Directions for this task >> Stop after the line containing "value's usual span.": print each line exactly from the first line of the listing up to that point.

# # # # # # #

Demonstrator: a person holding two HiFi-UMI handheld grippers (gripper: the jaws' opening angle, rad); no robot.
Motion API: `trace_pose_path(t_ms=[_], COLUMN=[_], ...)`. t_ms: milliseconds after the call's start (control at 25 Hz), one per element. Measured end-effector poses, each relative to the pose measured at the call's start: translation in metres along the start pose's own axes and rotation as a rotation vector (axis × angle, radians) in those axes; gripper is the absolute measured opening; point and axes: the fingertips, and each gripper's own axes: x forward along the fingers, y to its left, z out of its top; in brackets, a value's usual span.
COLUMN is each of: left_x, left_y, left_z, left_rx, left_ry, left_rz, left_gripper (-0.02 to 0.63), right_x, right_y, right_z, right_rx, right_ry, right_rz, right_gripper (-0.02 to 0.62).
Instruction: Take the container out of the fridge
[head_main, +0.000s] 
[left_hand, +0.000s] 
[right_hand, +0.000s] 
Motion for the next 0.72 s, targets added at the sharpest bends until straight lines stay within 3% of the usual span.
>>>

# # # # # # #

Solution >>
Demonstrator: a person holding two HiFi-UMI handheld grippers (gripper: the jaws' opening angle, rad); no robot.
Motion API: `trace_pose_path(t_ms=[_], COLUMN=[_], ...)`. t_ms: milliseconds after the call's start (control at 25 Hz), one per element. Measured end-effector poses, each relative to the pose measured at the call's start: translation in metres along the start pose's own axes and rotation as a rotation vector (axis × angle, radians) in those axes; gripper is the absolute measured opening; point and axes: the fingertips, and each gripper's own axes: x forward along the fingers, y to its left, z out of its top; in brackets, a value's usual span.

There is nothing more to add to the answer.